Still, just because certain professors aren’t one of the Twenty-Seven does not mean that they are not working to improve Georgetown. What this writer means, is that we should avoid dividing ourselves from those “in support” of the Twenty-Seven and those who aren’t blatantly broadcasting their support. Our faculty as a whole is promoting the well-being of our college. Just because they did not sign the letter does not mean that they aren’t seeking to improve our institution.
While the student body has certainly had misgivings about the decisions of our administration for some time, it is pertinent to not place all of the blame on one individual. Likewise, this is not a witch-hunt and should not be treated as such. Because of this, this writer challenges each student to be mindful before voicing an opinion.
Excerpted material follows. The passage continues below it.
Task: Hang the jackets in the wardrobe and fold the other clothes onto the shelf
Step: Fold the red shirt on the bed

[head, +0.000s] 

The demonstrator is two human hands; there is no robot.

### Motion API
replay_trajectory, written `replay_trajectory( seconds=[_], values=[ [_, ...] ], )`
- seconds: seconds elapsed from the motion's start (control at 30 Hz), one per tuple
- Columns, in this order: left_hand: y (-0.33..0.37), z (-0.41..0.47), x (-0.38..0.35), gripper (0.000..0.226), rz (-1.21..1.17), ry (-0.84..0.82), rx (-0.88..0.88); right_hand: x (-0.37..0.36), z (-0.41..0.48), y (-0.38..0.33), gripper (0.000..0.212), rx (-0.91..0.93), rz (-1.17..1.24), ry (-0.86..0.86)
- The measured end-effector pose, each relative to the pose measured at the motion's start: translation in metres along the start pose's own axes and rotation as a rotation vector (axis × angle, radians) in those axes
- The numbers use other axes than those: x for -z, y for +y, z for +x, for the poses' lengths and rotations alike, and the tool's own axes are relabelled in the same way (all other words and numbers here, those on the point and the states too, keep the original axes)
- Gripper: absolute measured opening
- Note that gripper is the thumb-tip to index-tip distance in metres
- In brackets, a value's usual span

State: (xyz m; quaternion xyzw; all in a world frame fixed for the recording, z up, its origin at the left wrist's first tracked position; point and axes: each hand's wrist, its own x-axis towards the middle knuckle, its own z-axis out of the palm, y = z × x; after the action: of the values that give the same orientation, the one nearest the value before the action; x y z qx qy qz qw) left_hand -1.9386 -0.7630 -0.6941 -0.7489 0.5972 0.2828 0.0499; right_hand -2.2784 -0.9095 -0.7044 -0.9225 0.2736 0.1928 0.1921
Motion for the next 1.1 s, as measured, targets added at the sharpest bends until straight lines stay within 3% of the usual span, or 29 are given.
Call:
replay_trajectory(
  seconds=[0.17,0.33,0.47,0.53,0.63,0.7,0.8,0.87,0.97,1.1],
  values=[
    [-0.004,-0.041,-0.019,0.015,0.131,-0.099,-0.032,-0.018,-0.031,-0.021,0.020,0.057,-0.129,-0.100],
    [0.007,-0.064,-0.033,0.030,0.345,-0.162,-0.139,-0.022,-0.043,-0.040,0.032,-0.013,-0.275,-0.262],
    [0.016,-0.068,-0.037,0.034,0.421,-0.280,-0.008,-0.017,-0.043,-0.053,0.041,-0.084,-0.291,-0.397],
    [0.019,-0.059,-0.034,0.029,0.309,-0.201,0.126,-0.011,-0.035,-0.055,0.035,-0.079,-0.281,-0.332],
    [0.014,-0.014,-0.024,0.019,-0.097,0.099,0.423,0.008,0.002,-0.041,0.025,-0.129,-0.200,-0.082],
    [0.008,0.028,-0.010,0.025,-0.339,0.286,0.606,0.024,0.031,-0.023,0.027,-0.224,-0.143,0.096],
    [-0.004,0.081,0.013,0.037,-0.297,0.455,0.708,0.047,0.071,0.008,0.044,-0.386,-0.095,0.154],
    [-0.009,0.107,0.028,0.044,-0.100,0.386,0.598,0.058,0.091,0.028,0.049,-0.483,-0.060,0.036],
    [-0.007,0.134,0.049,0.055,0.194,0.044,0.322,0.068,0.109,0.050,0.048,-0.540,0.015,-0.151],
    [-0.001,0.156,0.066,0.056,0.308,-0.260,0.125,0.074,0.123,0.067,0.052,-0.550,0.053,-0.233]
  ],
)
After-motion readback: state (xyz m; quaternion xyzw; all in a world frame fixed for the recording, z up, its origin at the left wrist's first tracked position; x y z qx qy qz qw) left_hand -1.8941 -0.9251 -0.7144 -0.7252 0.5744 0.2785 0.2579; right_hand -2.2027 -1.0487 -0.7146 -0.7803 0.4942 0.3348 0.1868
There is a fine line between rallying support for a worthy cause and intentionally humiliating the opposition. As stated in a previous issue, we must be proactive rather than reactive in order to improve life at Georgetown. Moreover, use this time to brainstorm solutions for all of the problems that you have with campus life. (Side note: If you have trouble thinking of issues that need to be addressed, feel free to come talk to this writer.) We cannot expect changes to be made if all we do is sit around and complain; we must be willing to work hard to change our school for the better.
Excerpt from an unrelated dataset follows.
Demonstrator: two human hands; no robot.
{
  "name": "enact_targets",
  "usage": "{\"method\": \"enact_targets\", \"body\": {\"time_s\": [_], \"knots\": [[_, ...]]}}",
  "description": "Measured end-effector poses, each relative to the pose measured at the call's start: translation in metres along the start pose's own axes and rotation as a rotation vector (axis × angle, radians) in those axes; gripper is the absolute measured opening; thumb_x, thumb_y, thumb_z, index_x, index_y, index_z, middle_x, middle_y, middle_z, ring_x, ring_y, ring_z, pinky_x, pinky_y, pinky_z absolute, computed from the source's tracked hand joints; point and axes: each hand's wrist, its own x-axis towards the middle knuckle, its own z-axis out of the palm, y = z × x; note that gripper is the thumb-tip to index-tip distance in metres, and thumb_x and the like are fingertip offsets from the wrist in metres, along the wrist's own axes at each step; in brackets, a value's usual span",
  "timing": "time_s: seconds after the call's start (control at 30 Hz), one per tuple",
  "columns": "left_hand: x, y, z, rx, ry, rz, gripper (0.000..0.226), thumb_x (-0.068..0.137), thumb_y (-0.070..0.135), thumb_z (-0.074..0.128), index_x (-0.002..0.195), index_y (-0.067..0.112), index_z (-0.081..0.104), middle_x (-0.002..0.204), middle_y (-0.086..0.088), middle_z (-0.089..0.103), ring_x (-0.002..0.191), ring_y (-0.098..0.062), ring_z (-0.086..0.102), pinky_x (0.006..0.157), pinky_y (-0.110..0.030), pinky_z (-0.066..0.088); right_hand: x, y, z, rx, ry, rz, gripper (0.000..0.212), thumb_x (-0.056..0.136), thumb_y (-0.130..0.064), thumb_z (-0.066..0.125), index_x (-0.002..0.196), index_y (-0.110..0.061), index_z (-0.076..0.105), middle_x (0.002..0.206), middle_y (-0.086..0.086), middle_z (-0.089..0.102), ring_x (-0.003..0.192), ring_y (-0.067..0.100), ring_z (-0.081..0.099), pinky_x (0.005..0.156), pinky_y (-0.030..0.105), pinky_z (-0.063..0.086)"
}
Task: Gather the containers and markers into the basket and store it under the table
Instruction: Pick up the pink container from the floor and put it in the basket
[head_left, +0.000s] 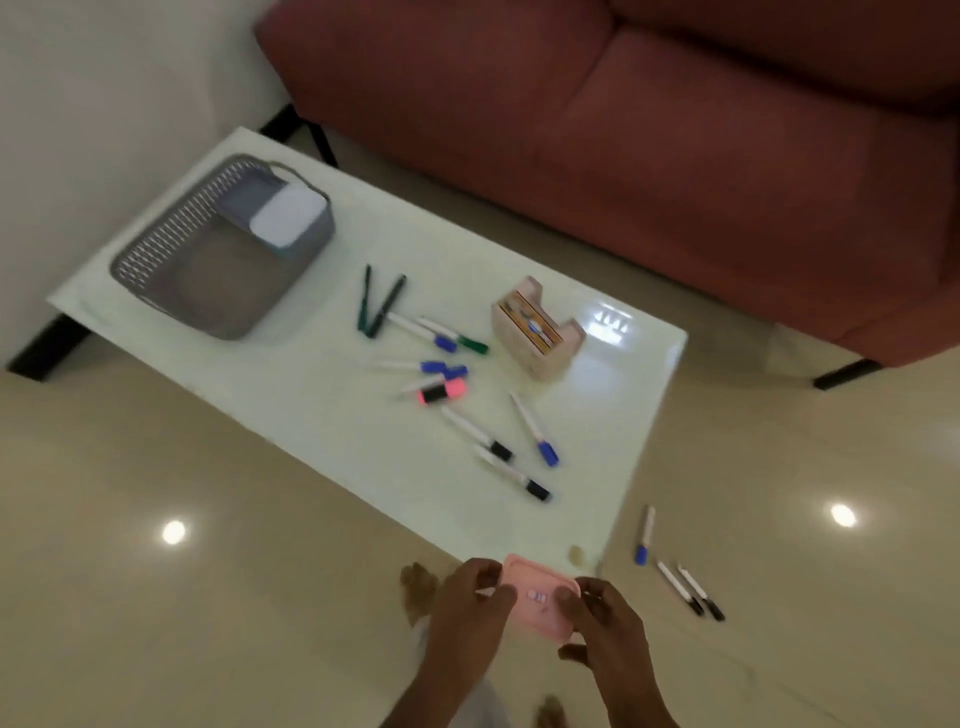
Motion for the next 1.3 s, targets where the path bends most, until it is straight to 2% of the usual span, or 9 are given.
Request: {"method": "enact_targets", "body": {"time_s": [0.13,0.3,0.47,0.67,0.8,0.87,1.03,1.17,1.3], "knots": [[0.056,0.031,-0.096,-0.003,-0.011,-0.011,0.018,0.069,0.016,0.071,0.087,0.015,0.069,0.091,-0.007,0.074,0.080,-0.028,0.068,0.076,-0.041,0.054,0.029,-0.044,0.096,0.019,-0.051,0.028,0.017,0.080,-0.020,0.078,0.092,-0.011,0.068,0.078,0.003,0.076,0.075,0.025,0.069,0.052,0.036,0.058],[0.120,0.076,-0.215,0.054,0.068,0.039,0.012,0.079,0.008,0.070,0.090,0.013,0.069,0.094,-0.004,0.073,0.087,-0.023,0.068,0.077,-0.041,0.053,0.054,-0.116,0.220,0.073,-0.107,0.040,0.011,0.085,-0.014,0.074,0.091,-0.007,0.068,0.083,0.012,0.074,0.072,0.027,0.072,0.053,0.034,0.057],[0.178,0.144,-0.339,0.097,0.148,0.094,0.009,0.083,0.010,0.066,0.090,0.015,0.070,0.086,-0.008,0.072,0.070,-0.021,0.065,0.063,-0.039,0.057,0.066,-0.211,0.343,0.081,-0.225,-0.029,0.010,0.087,-0.007,0.065,0.097,-0.006,0.066,0.094,0.018,0.072,0.080,0.028,0.072,0.062,0.035,0.060],[0.290,0.213,-0.452,0.100,0.180,0.192,0.016,0.088,0.007,0.059,0.087,0.017,0.071,0.088,-0.013,0.073,0.076,-0.025,0.066,0.073,-0.044,0.057,0.111,-0.301,0.485,0.034,-0.174,-0.183,0.018,0.086,-0.002,0.060,0.101,-0.010,0.064,0.095,0.015,0.071,0.072,0.025,0.071,0.068,0.038,0.063],[0.370,0.210,-0.494,-0.091,0.178,0.106,0.024,0.088,0.002,0.057,0.108,0.007,0.070,0.100,-0.014,0.073,0.088,-0.027,0.067,0.085,-0.042,0.055,0.161,-0.323,0.579,-0.079,0.007,-0.201,0.025,0.082,-0.001,0.057,0.103,-0.010,0.068,0.097,0.011,0.073,0.084,0.029,0.071,0.078,0.044,0.059],[0.402,0.200,-0.502,-0.193,0.184,0.035,0.028,0.085,-0.004,0.055,0.108,0.006,0.069,0.103,-0.016,0.072,0.095,-0.031,0.068,0.092,-0.044,0.054,0.184,-0.324,0.615,-0.129,0.077,-0.172,0.031,0.080,0.001,0.056,0.106,-0.010,0.069,0.102,0.011,0.073,0.092,0.028,0.069,0.083,0.043,0.057],[0.470,0.183,-0.509,-0.319,0.258,-0.062,0.025,0.080,-0.007,0.059,0.094,0.009,0.071,0.079,-0.008,0.072,0.069,-0.023,0.067,0.066,-0.028,0.053,0.232,-0.321,0.674,-0.166,0.226,-0.114,0.031,0.082,-0.001,0.055,0.108,-0.008,0.069,0.109,0.011,0.072,0.100,0.026,0.066,0.083,0.030,0.051],[0.503,0.181,-0.511,-0.373,0.291,-0.095,0.021,0.078,-0.011,0.059,0.095,-0.008,0.069,0.078,-0.015,0.071,0.065,-0.025,0.066,0.065,-0.035,0.057,0.253,-0.323,0.696,-0.177,0.303,-0.093,0.029,0.085,-0.004,0.055,0.109,-0.010,0.070,0.108,0.010,0.072,0.102,0.025,0.066,0.080,0.025,0.045],[0.509,0.182,-0.510,-0.366,0.307,-0.139,0.017,0.079,-0.012,0.059,0.089,-0.002,0.068,0.087,-0.021,0.071,0.073,-0.029,0.068,0.070,-0.037,0.058,0.261,-0.319,0.705,-0.174,0.319,-0.057,0.027,0.086,-0.005,0.055,0.108,-0.008,0.069,0.107,0.013,0.072,0.100,0.028,0.066,0.086,0.035,0.052]]}}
The time has come, fellow students, for us to ask questions, seek answers and voice our opinions, not only so that we might be heard but also so that our institution might be improved by our actions. Although the support of these 27 professors is crucial, it is equally pertinent that the student body, too, rises to the occasion and seeks change within the walls of Georgetown. Seek out the opinions and apprehensions of faculty and staff that you truly respect in order to educate yourself on the problems facing our institution. If we truly want change, we must be an active part of the revolution seeking that change.
The events of the last few days have reminded this English major of an infamous Shakespearean play. Nearing a climactic moment in “The Tragedy of Julies Caesar,” Brutus states, “There is a tide in the affairs of men. Which, taken at the flood, leads on to fortune; omitted, all the voyage of their life is bound in shallows and in miseries. On such a full sea are we now afloat, and we must take the current when it serves, or lose our ventures.” This passage seems appropriate for the current state of our campus. This is a pivotal moment in Georgetown’s history. There will definitely be immense ramifications from the actions of the Twenty-Seven. If nothing else, their voices will serve as a wake-up call to the administration so that the higher powers will understand the need for immediate change on our campus.
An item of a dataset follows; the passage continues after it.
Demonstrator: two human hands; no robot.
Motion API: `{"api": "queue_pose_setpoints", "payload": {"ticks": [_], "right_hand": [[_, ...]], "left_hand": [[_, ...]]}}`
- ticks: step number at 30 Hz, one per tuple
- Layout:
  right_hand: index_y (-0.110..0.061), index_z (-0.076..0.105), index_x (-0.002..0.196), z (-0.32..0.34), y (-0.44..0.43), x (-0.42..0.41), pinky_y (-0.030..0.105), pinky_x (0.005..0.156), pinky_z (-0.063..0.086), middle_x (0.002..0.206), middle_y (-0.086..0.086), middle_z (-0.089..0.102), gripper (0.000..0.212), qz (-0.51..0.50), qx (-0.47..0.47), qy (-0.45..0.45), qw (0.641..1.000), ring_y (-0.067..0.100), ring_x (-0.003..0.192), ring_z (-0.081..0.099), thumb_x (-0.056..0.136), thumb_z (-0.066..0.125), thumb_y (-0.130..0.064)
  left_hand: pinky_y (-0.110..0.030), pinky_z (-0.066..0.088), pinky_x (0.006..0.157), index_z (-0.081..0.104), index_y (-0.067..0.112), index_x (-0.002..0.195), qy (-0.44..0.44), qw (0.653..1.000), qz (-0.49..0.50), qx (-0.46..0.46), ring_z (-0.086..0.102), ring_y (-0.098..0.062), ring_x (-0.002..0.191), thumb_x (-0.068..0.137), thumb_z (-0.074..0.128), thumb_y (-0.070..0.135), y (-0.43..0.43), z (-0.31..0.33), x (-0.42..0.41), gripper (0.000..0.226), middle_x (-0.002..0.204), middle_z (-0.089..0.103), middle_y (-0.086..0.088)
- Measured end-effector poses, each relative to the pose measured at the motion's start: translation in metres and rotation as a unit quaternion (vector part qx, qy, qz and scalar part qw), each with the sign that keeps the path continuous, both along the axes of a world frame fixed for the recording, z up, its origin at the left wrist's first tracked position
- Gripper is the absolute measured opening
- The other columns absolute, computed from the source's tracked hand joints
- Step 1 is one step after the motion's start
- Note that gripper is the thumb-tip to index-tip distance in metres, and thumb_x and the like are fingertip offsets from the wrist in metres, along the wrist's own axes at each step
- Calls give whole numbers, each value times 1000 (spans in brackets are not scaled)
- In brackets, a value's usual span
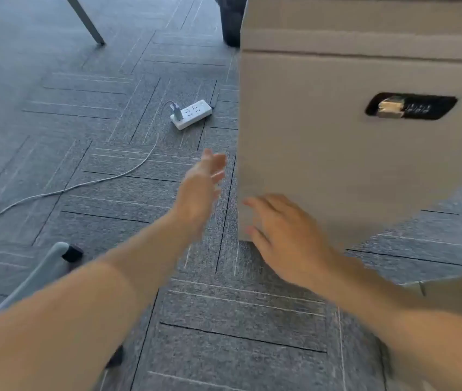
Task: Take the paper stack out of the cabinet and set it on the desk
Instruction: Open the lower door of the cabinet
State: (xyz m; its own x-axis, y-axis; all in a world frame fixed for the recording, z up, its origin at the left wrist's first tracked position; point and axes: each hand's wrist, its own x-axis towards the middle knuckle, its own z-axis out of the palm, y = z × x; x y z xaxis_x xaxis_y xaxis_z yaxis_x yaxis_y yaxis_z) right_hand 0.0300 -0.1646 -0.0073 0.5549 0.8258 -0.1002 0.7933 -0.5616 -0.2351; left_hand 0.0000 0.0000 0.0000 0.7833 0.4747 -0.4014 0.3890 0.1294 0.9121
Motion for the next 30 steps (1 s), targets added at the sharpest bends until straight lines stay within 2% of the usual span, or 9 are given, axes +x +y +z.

Regardless of the result of this letter, we as Georgetown Tigers must be willing to come together to take part of the common goal of protecting our GC.
Also, to the nameless individual who submitted the names of the Twenty-Seven into my campus mailbox, allow this writer to encourage you never to do that again. As a journalist, it is one thing to protect the anonymity of your sources. However, it is unwise to follow an unverified source, and in this case, a typed list of names cannot be viewed as factual. Moreover, this writer highly doubts that the professors listed on the document would appreciate anyone submitting their names without their permission. With that being said, the document will not be released.
And if you don’t know, now you know, Tigas.